▶ **Material for this task**:
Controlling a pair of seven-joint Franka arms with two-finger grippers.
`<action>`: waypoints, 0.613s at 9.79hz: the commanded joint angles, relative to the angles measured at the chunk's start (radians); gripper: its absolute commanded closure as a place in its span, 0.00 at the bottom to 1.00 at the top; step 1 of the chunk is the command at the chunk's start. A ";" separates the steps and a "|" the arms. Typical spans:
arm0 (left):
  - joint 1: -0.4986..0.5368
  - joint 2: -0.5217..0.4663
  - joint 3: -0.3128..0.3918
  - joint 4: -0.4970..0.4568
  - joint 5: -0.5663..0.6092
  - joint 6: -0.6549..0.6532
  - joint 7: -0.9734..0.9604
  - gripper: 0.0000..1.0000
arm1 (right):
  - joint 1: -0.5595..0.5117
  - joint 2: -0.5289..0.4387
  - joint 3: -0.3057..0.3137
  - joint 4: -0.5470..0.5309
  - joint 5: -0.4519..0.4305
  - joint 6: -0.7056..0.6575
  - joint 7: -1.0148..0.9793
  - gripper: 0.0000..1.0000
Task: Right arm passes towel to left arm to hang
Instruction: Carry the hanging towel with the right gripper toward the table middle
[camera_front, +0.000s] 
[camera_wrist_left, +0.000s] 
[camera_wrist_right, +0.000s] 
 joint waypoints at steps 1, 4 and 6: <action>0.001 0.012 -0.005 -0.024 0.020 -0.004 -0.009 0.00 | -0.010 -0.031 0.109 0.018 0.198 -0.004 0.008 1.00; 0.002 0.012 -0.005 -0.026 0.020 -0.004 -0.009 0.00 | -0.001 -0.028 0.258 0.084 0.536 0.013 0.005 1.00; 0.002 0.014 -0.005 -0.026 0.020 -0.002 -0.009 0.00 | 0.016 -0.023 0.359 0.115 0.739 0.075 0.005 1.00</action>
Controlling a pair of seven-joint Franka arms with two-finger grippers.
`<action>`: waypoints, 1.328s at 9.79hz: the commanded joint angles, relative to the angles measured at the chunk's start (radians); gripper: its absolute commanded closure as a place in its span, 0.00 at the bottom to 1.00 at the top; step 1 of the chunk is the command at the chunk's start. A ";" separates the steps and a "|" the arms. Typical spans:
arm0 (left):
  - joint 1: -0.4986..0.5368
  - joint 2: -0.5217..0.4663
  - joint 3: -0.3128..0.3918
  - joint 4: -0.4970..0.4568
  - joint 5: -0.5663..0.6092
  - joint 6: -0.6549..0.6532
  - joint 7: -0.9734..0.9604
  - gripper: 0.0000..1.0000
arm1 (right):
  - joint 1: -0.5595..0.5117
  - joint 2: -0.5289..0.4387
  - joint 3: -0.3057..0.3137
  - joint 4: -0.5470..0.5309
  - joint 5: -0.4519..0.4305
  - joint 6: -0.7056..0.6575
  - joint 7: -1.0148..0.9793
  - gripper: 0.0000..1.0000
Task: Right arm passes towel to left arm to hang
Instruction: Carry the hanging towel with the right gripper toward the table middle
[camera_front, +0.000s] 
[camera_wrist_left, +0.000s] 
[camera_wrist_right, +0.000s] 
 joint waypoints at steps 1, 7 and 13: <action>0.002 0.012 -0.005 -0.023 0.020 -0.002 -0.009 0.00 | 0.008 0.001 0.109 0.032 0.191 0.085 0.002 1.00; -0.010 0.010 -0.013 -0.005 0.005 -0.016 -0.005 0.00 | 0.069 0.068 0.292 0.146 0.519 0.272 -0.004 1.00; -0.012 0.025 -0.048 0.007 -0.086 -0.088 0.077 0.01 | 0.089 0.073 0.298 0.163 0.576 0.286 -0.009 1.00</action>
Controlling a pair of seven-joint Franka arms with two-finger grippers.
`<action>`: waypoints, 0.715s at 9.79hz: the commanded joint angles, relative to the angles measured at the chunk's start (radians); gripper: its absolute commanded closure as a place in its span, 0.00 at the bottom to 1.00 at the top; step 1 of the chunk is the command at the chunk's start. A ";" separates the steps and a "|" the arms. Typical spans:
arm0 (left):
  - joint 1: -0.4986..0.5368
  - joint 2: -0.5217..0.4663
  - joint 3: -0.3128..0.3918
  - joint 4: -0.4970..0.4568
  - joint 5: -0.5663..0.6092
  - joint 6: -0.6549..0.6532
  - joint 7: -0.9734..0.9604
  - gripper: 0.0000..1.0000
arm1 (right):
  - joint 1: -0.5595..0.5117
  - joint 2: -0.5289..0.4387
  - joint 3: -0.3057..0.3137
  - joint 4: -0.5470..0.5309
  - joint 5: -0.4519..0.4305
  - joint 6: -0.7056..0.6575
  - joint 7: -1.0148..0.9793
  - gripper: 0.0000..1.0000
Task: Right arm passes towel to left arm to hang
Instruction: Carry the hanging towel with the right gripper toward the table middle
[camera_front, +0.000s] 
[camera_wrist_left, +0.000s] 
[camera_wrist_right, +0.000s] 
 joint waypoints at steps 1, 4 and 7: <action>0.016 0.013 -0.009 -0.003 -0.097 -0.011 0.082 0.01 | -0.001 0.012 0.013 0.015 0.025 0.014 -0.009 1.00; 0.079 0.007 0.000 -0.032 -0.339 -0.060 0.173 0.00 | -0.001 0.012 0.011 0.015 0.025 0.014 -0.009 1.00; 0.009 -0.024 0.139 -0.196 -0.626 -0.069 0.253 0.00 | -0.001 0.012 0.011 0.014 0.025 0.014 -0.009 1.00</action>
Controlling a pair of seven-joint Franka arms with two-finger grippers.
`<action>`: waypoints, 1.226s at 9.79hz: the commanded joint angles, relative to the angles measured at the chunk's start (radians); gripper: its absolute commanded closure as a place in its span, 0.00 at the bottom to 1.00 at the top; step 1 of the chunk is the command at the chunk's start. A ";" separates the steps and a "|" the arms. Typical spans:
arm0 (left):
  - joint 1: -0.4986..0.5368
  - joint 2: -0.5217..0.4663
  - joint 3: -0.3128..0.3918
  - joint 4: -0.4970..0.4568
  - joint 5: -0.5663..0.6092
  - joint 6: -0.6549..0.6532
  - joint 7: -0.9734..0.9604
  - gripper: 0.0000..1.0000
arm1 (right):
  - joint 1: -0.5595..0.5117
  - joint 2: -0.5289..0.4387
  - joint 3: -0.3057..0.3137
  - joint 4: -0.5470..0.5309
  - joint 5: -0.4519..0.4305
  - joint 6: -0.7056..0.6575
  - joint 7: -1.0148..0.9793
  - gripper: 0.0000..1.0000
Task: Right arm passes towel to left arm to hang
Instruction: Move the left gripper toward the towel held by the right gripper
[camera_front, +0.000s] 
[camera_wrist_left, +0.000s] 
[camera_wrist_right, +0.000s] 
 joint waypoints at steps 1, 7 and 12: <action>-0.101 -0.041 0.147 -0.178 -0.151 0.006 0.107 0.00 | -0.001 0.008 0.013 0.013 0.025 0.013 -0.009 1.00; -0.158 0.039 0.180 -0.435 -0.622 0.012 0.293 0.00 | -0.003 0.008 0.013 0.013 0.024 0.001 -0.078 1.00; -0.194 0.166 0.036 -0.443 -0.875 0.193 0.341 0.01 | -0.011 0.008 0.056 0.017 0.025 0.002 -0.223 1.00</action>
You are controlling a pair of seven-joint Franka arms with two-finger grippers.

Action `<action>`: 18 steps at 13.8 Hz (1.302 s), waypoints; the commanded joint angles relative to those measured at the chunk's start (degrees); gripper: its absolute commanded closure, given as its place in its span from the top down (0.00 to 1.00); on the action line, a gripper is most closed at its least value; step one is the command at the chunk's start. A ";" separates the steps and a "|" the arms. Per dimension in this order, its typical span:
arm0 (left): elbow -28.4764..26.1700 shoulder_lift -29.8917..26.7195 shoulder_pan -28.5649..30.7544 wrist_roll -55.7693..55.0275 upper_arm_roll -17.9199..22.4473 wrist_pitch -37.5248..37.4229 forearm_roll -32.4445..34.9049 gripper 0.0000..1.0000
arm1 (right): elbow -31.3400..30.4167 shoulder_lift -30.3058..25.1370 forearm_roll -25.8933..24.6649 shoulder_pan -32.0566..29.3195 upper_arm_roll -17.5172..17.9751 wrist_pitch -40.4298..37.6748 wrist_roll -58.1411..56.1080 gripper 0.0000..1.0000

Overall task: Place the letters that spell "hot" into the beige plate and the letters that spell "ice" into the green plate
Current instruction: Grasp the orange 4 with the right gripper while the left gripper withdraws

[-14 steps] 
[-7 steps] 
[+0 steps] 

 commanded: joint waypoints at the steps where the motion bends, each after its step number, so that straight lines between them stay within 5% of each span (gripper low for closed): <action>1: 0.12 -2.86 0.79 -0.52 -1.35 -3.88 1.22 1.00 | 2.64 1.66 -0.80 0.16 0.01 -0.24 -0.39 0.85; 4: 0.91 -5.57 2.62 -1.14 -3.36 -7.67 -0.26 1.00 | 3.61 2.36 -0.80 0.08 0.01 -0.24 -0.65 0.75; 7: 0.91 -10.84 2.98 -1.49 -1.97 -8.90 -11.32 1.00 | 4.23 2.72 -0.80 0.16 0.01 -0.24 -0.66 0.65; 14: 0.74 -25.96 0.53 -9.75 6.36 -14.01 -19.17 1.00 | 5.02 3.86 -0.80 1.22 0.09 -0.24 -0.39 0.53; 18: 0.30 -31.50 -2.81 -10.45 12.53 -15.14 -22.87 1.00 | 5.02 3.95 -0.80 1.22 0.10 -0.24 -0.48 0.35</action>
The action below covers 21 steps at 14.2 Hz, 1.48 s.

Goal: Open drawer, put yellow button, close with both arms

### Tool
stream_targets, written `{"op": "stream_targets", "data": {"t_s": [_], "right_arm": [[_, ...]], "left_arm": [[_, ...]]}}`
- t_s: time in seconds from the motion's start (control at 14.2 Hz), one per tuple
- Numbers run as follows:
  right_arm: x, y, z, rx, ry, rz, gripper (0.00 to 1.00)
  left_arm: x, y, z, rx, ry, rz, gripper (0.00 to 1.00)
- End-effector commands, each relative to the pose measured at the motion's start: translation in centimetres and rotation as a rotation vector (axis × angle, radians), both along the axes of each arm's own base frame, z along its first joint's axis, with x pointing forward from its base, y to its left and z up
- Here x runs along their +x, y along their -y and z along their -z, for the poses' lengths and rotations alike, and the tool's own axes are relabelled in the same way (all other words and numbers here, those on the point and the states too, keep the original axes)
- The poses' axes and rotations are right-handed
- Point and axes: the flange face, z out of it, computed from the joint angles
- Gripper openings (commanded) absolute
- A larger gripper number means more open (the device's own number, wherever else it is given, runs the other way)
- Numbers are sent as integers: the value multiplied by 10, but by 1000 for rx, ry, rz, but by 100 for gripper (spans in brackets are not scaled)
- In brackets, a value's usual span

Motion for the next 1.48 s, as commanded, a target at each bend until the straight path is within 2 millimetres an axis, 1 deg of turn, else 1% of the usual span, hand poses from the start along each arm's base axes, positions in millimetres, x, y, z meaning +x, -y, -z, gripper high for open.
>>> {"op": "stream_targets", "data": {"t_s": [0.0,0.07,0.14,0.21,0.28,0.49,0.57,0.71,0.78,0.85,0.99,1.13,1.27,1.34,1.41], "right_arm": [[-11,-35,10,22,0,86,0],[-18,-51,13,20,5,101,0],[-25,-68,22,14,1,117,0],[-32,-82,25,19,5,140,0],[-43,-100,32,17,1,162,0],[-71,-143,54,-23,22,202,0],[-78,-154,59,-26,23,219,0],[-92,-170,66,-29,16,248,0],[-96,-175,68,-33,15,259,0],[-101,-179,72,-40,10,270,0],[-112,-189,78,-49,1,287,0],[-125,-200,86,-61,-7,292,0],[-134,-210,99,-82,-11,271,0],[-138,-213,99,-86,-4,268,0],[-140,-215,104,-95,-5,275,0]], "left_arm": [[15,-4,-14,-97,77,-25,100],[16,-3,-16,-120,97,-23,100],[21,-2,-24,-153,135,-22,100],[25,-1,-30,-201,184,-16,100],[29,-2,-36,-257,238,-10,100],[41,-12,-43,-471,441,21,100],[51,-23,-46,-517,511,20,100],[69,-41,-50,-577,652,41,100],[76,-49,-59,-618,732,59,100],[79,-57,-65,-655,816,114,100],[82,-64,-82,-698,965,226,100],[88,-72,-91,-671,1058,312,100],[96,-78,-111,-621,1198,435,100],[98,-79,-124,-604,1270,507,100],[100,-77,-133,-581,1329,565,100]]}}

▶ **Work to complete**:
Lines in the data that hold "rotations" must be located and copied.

▶ **Task solution**:
- Here x runs along their +x, y along their -y and z along their -z, for the poses' lengths and rotations alike, and the tool's own axes are relabelled in the same way (all other words and numbers here, those on the point and the states too, keep the original axes)
- The poses' axes and rotations are right-handed

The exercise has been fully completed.